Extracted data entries
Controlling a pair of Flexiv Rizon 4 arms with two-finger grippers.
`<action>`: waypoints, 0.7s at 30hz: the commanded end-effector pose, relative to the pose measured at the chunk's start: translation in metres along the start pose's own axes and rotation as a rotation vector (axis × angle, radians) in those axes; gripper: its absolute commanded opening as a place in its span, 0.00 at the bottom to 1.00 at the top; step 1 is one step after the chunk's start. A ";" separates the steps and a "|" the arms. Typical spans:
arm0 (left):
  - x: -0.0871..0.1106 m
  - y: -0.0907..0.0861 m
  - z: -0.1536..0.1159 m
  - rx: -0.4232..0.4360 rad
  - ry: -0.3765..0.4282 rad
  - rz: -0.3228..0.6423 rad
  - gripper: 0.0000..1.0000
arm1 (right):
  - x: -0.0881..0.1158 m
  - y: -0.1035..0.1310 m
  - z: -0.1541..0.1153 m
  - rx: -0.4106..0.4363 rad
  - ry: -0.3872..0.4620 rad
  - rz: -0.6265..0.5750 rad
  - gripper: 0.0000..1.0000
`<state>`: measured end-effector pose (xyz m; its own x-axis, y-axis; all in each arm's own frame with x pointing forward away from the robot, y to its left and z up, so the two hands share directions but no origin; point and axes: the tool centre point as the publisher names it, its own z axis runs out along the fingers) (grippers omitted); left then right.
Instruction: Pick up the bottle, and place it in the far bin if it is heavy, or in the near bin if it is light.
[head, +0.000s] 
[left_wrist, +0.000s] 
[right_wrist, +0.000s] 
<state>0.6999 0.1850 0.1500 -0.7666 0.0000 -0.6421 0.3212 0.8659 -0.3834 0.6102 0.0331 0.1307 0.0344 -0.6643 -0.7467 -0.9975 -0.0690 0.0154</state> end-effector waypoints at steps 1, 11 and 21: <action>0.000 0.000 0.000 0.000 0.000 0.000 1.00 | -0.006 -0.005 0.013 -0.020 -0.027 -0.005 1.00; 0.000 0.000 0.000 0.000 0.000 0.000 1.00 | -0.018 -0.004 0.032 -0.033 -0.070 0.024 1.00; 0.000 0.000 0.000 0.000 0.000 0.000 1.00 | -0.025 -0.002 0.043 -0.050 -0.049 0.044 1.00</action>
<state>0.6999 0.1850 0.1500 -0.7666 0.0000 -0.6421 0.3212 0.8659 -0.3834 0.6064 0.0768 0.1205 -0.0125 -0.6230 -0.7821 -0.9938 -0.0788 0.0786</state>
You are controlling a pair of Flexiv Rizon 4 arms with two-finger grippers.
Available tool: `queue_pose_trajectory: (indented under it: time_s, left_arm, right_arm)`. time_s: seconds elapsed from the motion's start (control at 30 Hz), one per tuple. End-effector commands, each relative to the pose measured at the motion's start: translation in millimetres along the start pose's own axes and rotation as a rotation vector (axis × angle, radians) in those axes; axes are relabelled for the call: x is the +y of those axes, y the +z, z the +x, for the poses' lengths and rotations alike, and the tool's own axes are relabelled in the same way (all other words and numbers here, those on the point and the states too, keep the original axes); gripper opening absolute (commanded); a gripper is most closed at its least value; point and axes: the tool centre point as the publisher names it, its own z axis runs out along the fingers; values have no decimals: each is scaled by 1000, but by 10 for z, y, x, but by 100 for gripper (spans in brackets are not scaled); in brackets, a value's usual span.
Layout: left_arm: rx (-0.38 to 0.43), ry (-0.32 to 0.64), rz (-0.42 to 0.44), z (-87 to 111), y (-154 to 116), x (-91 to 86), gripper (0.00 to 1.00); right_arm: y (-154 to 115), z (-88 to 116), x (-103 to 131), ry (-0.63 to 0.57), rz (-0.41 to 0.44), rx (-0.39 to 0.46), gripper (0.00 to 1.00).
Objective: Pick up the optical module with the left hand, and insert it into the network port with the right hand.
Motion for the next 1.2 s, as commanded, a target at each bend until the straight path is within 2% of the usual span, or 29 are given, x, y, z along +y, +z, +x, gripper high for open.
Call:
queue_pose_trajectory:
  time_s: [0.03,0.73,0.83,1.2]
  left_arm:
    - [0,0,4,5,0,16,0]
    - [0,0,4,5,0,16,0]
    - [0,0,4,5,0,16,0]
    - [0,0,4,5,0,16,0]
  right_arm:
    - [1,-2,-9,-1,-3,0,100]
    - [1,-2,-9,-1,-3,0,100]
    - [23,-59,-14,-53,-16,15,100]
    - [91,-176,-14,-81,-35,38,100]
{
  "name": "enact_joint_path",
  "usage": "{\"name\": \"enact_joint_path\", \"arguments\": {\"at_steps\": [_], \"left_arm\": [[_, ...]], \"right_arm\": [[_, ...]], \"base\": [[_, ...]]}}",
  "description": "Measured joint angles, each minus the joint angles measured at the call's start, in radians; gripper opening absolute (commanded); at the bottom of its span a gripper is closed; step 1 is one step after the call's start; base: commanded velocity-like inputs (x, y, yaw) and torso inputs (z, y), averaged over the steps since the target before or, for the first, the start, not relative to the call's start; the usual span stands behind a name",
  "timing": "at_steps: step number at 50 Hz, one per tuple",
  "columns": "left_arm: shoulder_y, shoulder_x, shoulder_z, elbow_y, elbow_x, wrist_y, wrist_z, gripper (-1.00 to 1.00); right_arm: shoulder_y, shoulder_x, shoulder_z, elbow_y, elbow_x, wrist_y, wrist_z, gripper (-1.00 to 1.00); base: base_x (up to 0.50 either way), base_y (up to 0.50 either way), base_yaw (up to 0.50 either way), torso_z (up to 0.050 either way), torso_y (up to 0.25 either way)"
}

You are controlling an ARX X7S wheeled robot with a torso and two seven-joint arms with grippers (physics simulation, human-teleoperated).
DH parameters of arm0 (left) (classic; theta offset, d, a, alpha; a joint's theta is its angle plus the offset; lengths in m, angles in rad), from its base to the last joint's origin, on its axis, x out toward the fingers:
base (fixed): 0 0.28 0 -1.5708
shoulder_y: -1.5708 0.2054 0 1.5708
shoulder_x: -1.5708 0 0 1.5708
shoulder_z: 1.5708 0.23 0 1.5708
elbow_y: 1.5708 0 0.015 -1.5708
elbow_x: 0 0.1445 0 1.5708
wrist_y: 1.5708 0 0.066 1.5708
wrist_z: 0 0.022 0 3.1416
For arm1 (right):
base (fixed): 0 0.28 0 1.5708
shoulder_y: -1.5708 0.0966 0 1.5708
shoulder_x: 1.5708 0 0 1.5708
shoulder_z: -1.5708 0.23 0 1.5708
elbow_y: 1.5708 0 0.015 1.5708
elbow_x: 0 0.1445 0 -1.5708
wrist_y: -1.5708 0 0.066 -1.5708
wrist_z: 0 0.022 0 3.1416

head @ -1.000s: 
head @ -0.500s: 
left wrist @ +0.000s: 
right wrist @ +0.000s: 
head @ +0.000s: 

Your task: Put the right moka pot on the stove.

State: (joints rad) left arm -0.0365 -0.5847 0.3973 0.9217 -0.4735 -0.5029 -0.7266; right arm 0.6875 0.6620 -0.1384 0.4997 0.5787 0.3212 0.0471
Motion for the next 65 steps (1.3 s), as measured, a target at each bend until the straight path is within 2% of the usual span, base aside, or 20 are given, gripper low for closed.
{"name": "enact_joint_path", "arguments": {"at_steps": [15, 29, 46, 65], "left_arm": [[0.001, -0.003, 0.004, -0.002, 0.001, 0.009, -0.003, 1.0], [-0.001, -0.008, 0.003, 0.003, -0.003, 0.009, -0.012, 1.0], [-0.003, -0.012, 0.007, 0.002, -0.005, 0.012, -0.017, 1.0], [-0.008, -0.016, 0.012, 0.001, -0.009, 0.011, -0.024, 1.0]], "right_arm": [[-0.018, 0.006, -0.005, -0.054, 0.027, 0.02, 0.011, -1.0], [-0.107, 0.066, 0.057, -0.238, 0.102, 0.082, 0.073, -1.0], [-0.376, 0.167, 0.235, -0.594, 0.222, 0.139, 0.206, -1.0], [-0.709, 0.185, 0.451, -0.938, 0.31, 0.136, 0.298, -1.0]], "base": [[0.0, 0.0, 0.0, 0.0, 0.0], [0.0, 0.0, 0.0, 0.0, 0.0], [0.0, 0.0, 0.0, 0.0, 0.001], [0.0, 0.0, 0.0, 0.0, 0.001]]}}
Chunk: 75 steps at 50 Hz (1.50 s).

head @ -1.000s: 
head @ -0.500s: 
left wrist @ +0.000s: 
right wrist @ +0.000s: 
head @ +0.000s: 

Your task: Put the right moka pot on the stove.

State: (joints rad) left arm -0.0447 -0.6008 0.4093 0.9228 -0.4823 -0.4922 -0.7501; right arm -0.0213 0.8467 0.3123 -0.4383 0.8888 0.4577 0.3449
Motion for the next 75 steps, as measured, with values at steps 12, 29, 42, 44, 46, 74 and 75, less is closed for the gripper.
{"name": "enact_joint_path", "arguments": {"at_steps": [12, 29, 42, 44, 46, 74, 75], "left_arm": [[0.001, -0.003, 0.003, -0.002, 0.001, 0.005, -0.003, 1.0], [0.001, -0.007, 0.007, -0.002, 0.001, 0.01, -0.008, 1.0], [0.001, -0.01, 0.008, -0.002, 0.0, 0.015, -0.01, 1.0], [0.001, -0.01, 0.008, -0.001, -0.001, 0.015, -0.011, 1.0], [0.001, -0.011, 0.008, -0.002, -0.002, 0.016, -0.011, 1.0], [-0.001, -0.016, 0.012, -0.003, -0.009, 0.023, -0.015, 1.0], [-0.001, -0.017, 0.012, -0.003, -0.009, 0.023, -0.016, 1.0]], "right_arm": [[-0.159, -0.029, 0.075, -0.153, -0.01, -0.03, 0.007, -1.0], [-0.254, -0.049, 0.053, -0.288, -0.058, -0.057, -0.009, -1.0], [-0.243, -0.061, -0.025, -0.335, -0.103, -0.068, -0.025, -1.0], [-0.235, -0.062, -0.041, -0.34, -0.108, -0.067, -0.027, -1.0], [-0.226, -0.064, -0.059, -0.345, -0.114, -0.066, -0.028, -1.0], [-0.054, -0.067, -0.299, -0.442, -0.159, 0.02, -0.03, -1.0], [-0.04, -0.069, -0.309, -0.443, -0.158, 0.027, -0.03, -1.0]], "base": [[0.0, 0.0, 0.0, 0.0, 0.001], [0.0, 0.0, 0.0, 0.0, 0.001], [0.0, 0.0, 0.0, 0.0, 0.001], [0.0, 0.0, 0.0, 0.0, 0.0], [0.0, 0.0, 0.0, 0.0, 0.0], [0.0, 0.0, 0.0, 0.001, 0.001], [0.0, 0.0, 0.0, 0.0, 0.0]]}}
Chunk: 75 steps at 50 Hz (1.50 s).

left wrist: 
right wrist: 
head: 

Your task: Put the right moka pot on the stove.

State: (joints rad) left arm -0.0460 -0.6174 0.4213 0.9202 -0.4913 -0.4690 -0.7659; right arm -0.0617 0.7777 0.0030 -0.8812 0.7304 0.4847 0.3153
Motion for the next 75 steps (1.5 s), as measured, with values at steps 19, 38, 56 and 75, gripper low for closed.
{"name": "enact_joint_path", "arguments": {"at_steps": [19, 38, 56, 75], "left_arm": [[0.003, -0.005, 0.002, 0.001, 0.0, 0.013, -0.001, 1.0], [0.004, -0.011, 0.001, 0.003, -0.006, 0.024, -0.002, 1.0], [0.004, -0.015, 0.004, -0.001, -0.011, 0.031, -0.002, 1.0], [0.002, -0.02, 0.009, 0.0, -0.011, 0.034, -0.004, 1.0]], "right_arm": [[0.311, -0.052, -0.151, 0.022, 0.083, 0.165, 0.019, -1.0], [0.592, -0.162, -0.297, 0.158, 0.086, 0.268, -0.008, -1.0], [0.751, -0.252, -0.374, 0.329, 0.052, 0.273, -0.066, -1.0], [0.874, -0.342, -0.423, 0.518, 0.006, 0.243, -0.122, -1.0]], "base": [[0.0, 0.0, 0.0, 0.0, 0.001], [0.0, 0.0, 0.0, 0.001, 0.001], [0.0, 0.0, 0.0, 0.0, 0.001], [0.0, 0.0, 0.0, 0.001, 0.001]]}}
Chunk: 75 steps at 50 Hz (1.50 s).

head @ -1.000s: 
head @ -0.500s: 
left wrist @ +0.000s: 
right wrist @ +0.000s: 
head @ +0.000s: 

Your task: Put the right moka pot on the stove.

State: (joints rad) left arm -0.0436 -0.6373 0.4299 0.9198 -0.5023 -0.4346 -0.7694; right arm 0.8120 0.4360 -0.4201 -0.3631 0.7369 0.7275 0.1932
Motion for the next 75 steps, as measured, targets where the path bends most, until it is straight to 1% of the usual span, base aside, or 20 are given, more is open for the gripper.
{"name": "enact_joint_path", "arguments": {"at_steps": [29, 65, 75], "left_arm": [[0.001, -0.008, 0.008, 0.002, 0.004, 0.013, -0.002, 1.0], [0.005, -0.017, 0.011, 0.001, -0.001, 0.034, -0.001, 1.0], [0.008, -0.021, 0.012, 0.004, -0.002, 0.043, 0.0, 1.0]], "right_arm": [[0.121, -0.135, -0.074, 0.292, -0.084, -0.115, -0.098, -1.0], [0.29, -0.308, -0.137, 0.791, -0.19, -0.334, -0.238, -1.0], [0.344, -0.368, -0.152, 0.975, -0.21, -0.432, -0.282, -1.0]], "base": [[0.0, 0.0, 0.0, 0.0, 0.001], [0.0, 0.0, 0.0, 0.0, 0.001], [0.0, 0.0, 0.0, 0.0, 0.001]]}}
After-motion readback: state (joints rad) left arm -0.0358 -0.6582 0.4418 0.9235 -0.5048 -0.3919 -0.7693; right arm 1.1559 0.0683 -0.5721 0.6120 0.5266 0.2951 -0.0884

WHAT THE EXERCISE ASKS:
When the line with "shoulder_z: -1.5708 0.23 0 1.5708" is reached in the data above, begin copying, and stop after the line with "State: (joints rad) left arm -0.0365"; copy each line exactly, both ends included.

RESPONSE AREA:
shoulder_z: -1.5708 0.23 0 1.5708
elbow_y: 1.5708 0 0.015 1.5708
elbow_x: 0 0.1445 0 -1.5708
wrist_y: -1.5708 0 0.066 -1.5708
wrist_z: 0 0.022 0 3.1416

head @ -1.000s: 
head @ -0.500s: 
left wrist @ +0.000s: 
right wrist @ +0.000s: 
head @ +0.000s: 

Your task: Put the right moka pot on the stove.

State: (joints rad) left arm -0.0365 -0.5847 0.3973 0.9217 -0.4735 -0.5029 -0.7266; right arm 0.6875 0.6620 -0.1384 0.4997 0.5787 0.3212 0.0471

No more is needed to finish this exercise.